§ What the task asks
Each line below needs to be printed again exactly.

§ Data below
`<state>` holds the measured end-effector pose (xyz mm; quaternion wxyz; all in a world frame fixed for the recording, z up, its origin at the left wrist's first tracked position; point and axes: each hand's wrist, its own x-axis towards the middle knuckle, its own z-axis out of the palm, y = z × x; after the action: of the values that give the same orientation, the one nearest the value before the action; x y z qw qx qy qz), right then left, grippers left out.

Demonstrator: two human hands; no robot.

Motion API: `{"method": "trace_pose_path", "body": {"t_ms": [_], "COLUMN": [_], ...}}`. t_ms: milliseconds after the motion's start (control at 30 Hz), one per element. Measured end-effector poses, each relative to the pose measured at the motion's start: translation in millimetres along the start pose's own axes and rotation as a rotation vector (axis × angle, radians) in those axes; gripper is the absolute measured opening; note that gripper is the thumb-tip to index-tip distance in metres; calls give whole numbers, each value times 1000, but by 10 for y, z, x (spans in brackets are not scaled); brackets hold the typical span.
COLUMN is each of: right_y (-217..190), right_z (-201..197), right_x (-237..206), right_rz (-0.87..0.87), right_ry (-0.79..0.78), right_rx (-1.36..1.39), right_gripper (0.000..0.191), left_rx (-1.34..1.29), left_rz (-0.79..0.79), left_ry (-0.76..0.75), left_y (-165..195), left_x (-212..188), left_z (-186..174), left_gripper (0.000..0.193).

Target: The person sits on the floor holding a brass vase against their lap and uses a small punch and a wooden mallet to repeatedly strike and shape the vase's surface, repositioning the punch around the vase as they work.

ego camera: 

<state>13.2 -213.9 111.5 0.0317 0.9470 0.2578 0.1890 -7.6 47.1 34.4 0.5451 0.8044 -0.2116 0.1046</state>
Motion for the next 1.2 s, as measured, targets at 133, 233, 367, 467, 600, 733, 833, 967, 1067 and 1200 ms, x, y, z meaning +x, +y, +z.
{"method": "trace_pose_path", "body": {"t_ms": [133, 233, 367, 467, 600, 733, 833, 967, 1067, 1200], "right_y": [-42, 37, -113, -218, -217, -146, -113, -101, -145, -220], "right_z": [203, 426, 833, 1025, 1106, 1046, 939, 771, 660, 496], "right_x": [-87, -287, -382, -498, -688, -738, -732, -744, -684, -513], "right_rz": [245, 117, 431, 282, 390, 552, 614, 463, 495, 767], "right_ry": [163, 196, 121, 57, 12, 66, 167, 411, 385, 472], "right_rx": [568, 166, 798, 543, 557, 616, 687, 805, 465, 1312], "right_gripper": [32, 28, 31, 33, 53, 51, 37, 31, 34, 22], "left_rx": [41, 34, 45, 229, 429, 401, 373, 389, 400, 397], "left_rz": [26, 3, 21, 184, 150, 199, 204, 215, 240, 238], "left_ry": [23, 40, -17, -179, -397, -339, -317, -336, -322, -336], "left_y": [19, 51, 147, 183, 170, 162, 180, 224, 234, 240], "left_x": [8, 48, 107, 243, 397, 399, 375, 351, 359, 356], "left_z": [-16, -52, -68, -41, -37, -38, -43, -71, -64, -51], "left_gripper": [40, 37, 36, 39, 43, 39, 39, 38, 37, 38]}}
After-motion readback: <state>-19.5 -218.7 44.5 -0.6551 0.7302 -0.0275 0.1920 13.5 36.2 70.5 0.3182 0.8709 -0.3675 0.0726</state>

§ Task answer
`<state>` holds the measured end-effector pose (xyz mm; quaternion wxyz; all in a world frame fixed for the recording, z up, its origin at the left wrist's first tracked position; point and axes: each hand's wrist, its own x-axis towards the middle knuckle, its own z-axis out of the palm, y = z × x; after the action: of the values that give the same orientation, the one nearest the value before the action; x y z qw qx qy qz), right then left, grippers left out.

Demonstrator: two human hands; no robot.

Motion API: `{"method": "trace_pose_path", "body": {"t_ms": [_], "COLUMN": [_], ...}}`. t_ms: milliseconds after the motion's start (control at 30 Hz), one per element. Measured end-effector poses, each relative to the pose measured at the motion's start: translation in millimetres along the start pose's own axes and rotation as a rotation vector (axis × angle, radians) in those axes; gripper is the absolute measured opening; note that gripper is the thumb-tip to index-tip distance in metres; calls give whole numbers, each value times 1000, but by 10 for y, z, x (spans in brackets are not scaled); brackets hold the typical span.
COLUMN is each of: right_y (-217..190), right_z (-201..197), right_x (-237..206), right_rz (-0.87..0.87), right_ry (-0.79..0.78), right_rx (-1.36..1.39), right_gripper (0.000..0.191), left_rx (-1.34..1.29), left_rz (-0.79..0.79), left_ry (-0.76..0.75), left_y (-165..195), left_x (-212..188), left_z (-186..174), left_gripper (0.000..0.193).

Target: The person sits on the floor holding a brass vase against their lap and uses a small punch and a wooden mallet to repeatedly strike and shape the vase's surface, repositioning the punch around the vase as they work.

ego camera: 

<state>13.2 -213.9 111.5 0.0317 0.9470 0.2578 0.1890 -7.6 47.1 34.4 0.5451 0.8044 -0.2116 0.1046</state>
Motion for the next 1.2 s, as measured, targets at 133, 233, 367, 467, 600, 733, 833, 967, 1067 and 1200 ms, x, y, z meaning +x, +y, +z.
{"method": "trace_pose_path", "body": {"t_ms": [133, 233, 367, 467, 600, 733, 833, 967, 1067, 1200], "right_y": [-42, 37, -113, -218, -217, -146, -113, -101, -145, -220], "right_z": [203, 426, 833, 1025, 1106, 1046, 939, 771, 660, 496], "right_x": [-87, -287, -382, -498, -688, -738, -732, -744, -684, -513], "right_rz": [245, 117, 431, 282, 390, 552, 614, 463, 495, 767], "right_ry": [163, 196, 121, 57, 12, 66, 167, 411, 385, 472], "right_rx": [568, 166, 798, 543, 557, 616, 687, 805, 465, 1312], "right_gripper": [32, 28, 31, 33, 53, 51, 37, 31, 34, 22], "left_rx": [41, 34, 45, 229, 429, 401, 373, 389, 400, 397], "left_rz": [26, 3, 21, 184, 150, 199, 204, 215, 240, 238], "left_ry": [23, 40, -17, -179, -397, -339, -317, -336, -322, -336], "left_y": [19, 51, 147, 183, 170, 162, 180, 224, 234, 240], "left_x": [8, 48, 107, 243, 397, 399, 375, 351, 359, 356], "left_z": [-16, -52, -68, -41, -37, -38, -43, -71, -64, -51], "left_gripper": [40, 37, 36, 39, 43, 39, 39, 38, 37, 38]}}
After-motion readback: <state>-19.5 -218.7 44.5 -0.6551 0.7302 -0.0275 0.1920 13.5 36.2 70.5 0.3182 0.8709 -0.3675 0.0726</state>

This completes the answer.